WHAT is the difference in the skimming [surfing] properties of the surfboard with a real real smooth surface and a seemingly smooth surface?
From boat-builders in my country I heard saying that the competition sailers do not want a perfect smooth boat-bottom. For then the bottom and the water stick together better [something called adhesion ?] ==> more resistance for the boat to go through the water.
Smoother =burn through potntial accelerates to likely reality…a good gloss dont need much …if you need a place to shave keep polishing till you can see yourself clearly…polish is another way to make up for a less than successful gloss…I think a good rub out happens a month or two after the gloss goes off - its harder and must take the polish better…no polish deck stronger …no polish go surfing quicker… When I picked up Lockwoods board that was a year old that the rail still had that hard edge of the gloss tape still there …smooth is smooth enough but its not smoothe…polish freaking is a captivating pursuit , its fun sometimes and then you get with a card carryin’ polish critic and you can really find out how far you can go on the polish trail…ambrose…I can always see the flaws when I quit…
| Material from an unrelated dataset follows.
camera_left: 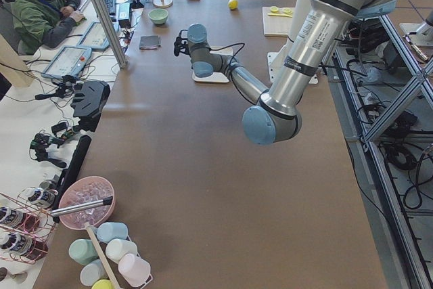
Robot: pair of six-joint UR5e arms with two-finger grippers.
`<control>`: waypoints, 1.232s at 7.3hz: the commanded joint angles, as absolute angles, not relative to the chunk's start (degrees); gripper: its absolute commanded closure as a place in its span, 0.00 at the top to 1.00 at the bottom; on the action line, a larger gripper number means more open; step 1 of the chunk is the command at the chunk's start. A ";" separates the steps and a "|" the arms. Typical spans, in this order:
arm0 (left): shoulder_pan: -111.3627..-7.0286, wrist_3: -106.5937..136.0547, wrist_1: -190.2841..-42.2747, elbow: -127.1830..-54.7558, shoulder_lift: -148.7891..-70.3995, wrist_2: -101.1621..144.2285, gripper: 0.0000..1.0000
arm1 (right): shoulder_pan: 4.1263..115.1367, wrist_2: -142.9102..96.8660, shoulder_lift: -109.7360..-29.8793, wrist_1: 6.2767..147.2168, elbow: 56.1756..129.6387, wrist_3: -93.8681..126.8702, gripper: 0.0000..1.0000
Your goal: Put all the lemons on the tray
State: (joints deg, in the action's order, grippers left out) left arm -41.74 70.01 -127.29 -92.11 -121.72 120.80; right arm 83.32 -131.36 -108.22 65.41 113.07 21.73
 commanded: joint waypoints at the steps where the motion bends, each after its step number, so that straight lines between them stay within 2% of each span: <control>1: -35.09 70.66 -125.07 -88.18 -125.41 112.26 0.00 | 83.32 -131.40 -108.11 65.48 113.03 21.88 1.00; 2: -33.76 70.66 -125.42 -86.85 -126.03 109.28 0.07 | 83.32 -131.40 -108.11 65.48 113.03 21.88 1.00; 3: -32.97 70.66 -125.33 -86.75 -126.21 108.73 0.70 | 83.32 -131.48 -108.11 65.48 113.03 21.88 1.00; 4: -31.65 70.58 -125.33 -86.84 -126.65 107.76 0.88 | 83.32 -131.48 -108.11 65.48 113.03 21.88 1.00; 6: -30.15 70.84 -125.25 -88.06 -126.65 104.94 0.97 | 83.32 -131.57 -108.11 65.48 113.03 21.88 1.00; 8: -31.72 70.84 -120.36 -95.85 -125.08 105.29 0.97 | 83.23 -131.75 -107.76 65.39 113.12 21.88 1.00; 9: -32.51 70.58 -112.58 -101.72 -123.85 105.29 0.97 | 83.06 -131.84 -107.75 65.56 113.03 23.10 1.00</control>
State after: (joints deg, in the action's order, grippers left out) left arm -31.50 70.78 -120.00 -95.43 -125.14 105.30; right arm 83.21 -131.73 -107.83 65.44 113.08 22.12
Polishing does seem to be a dying art, the spray matt finish era took it’s toll on new boardmakers developing the skill.
I sprayed a few boards years ago with some sort of two pack urethane gloss paint and got a great finish, with no extra work. There were a lot of guys who had never seen a shiny board and then wanted them. I read in here that many others are spraying gloss with success.
Although feeling slicker, the shiny smooth bottom is not the fastest. The adhesion you mentioned creates a larger boundary layer, which although giving you grip, is not as fast.
I wanted to try and reduce the boundary layer, so I did a first hand experiment with this by leaving the bottom rough. I sweegeed the filler to leave the weave, like textured decks used to be, then sanded where I wanted grip. I sanded the rails and edges, and probably half inch of the bottom under the rails. Fins were smooth of course.
The board went great, fast, smooth, nothing ballistic. Till I refilled the bottom and sanded it smooth. Then I felt the resistance the smooth bottom created. The board still went really well, just didn’t feel quite as free.
I’ve heard about some stick on stuff used in high perfermance yachts to reduce surface tension. Anyone know about it or tried it?
Windsurfers always try all the different goopy slick stuff, and in the end, it just barely makes the speed the same. Going sideways, spinning out, taking longer to achieve planing, all offsets whatever top speeds it can give, besides wear out unevenly, in patches, causing irregular planing ability on different parts of the board.
Wouters, fastest so far anyone can find is sanded 400 IN THE DIRECTION of water flow.
Makes no difference in surfing, as speed is important only 20% of the time.
Most of the time in surfing, you are going very slow, or barely planing, or turning.
Try 400 wet and dry like Wildly suggested and you’ll feel the difference. Taking the gloss off definitly make the board freer. Lee is right too. Accelleration is more important in surfboards than speed.
There are clear spray on products for boat hulls that keep the surface wet…
Hydrophillic coatings. It’s basically the opposite of car wax (hydrophobic).
They are not cheap and may not make a significant
difference due to surfing’s low speeds and the relatively small planning area (as compared to boat hulls) but I use them anyway. Using crude water hose testing, water runs off the board easier. One issue though…after waxing the top of the board and carrying it, the wax residue from the hands always contaminates the bottom/rail.